> _PROBLEM REQUIREMENTS_
Check the lines of the listing below for the word "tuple", and state only how many have it.

> _INFORMATION GIVEN_
-------------------------

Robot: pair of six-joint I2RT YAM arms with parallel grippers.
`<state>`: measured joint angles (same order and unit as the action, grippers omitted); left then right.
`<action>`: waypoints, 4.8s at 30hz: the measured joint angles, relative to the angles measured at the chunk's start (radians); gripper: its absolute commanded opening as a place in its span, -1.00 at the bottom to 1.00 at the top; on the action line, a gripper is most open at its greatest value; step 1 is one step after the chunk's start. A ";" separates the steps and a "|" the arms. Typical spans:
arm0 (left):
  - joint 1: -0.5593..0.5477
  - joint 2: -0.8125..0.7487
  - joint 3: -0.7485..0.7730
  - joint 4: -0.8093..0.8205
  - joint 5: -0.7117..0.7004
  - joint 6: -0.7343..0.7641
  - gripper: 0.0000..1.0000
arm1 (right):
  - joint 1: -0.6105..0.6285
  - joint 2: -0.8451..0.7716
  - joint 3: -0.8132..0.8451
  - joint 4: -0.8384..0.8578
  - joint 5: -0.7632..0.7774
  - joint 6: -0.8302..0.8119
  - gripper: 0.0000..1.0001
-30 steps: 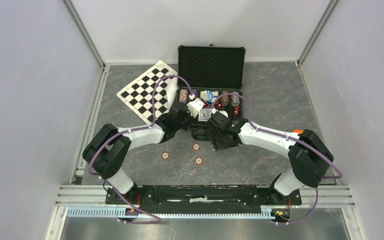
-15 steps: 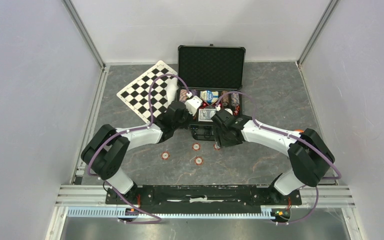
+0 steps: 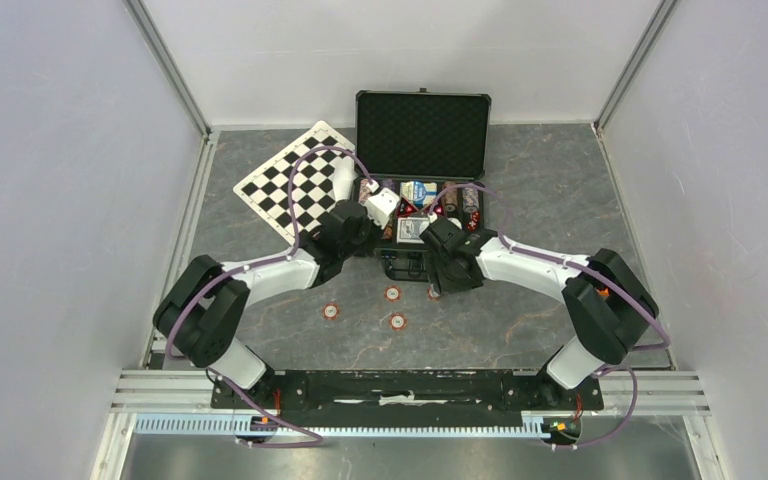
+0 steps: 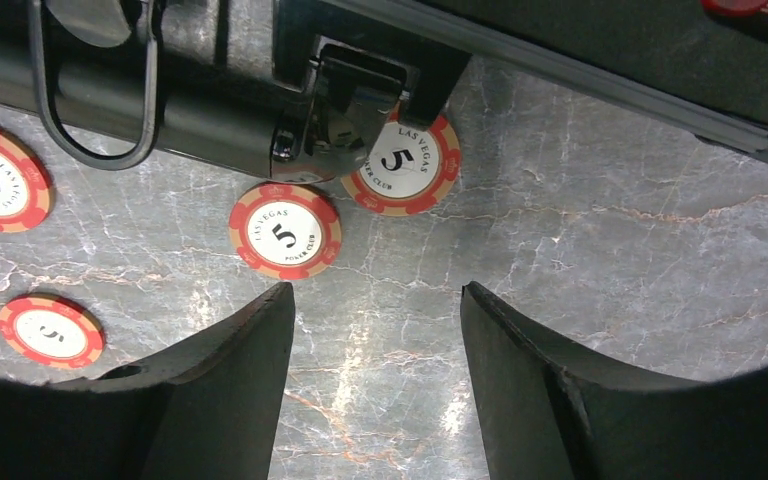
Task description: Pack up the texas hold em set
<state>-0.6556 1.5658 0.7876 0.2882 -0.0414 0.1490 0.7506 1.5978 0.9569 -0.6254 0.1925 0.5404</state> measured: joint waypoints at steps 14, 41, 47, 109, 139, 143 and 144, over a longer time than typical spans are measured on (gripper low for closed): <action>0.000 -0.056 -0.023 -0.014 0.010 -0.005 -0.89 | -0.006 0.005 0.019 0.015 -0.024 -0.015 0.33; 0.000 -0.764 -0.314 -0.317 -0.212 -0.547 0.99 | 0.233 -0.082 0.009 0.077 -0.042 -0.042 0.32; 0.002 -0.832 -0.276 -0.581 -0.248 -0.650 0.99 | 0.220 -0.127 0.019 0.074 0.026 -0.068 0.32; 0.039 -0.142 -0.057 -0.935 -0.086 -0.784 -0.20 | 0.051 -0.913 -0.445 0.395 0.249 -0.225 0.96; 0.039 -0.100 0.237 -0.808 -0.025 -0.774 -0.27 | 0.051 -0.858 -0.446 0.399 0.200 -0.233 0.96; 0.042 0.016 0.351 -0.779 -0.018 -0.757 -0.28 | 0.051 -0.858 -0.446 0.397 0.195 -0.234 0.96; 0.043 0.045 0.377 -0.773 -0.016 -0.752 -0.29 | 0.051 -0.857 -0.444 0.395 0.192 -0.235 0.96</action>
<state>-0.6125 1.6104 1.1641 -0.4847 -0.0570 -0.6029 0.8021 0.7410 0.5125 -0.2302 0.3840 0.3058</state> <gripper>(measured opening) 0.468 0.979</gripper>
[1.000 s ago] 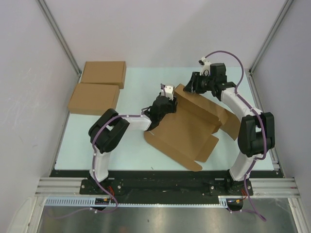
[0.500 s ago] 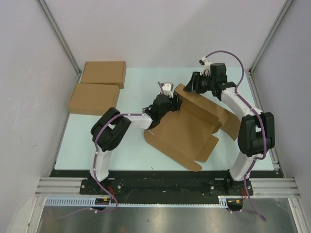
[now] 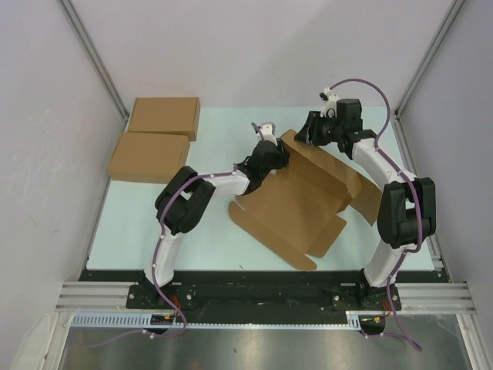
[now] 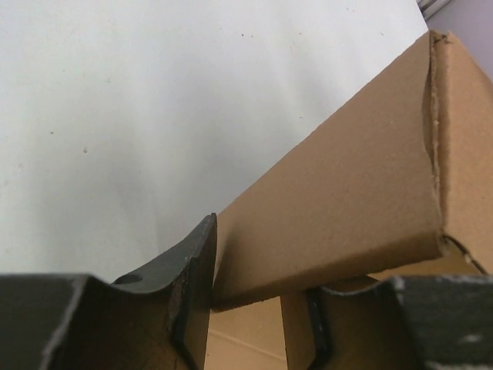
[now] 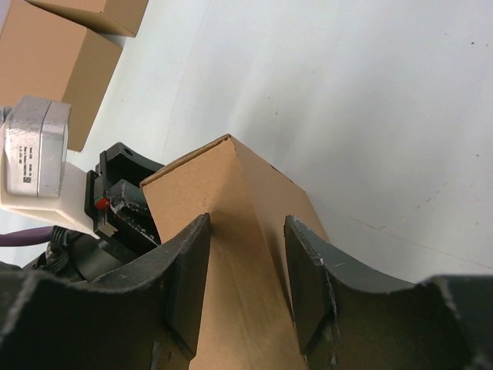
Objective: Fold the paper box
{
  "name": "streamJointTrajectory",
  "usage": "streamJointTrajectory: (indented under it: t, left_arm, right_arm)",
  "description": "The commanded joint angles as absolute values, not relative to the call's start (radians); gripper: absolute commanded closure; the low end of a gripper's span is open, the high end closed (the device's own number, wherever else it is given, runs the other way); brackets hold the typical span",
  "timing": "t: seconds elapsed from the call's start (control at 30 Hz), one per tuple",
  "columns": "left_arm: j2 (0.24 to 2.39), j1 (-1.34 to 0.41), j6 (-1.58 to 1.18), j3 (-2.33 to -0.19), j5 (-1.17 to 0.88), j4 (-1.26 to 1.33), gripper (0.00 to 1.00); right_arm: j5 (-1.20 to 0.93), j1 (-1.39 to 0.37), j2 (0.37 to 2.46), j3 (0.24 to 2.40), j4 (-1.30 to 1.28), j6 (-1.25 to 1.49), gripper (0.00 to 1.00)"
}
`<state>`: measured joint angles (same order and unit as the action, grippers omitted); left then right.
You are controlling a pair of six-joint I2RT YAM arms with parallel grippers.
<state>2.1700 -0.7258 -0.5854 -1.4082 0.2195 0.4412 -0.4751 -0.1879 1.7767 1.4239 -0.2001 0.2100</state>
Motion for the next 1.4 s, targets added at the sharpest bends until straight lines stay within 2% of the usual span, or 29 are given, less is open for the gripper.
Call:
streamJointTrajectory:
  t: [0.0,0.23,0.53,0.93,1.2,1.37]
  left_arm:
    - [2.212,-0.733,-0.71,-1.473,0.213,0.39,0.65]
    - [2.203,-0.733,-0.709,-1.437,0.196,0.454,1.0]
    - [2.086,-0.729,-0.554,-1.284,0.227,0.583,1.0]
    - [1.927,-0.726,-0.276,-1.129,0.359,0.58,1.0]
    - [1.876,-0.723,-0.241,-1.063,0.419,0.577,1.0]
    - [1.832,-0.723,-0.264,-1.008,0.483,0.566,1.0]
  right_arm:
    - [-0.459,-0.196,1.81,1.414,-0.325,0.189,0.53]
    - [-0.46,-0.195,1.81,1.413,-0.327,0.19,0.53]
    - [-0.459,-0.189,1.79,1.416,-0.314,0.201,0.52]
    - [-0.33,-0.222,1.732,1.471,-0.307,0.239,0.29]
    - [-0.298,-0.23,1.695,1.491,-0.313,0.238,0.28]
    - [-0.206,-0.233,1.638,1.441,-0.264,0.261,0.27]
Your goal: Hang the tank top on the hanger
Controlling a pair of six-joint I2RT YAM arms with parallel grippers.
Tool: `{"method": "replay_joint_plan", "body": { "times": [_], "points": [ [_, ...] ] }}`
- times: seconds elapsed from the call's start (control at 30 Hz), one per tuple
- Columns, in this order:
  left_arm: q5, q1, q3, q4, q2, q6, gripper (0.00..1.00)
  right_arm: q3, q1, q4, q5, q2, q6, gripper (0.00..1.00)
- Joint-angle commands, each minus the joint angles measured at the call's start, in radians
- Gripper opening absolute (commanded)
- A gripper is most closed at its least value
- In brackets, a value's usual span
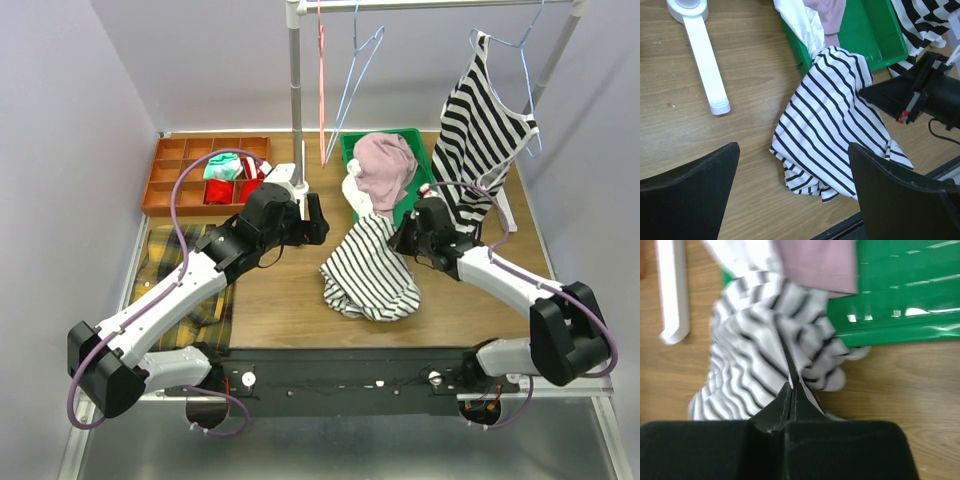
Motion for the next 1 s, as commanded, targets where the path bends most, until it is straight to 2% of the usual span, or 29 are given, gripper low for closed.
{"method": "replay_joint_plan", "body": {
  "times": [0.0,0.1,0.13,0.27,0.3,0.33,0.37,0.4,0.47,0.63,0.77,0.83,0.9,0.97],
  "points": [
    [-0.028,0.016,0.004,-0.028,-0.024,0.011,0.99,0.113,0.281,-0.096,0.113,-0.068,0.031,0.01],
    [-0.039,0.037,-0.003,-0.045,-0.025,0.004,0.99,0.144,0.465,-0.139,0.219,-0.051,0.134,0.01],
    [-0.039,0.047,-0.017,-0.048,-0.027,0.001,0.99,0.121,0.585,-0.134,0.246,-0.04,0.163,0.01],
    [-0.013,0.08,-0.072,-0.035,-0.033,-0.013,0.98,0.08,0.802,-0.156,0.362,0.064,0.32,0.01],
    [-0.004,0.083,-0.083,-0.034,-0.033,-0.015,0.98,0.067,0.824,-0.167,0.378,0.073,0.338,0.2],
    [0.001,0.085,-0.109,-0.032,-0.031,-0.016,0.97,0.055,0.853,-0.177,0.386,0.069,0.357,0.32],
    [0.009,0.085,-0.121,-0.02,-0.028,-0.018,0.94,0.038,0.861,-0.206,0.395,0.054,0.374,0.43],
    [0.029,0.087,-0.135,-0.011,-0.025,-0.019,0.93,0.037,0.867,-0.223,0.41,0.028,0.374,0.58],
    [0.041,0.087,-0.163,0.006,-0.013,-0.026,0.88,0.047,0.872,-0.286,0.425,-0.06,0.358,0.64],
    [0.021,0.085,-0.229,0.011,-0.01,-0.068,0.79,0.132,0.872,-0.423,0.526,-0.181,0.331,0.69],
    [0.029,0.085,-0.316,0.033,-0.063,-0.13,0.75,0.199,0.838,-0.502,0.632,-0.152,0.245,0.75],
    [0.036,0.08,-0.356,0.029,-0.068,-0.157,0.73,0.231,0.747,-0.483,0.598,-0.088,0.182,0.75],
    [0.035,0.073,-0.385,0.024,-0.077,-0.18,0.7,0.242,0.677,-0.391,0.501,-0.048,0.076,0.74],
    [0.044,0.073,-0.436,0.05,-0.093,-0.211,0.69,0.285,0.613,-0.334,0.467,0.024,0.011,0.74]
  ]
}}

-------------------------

> _FINISHED EXERCISE_
2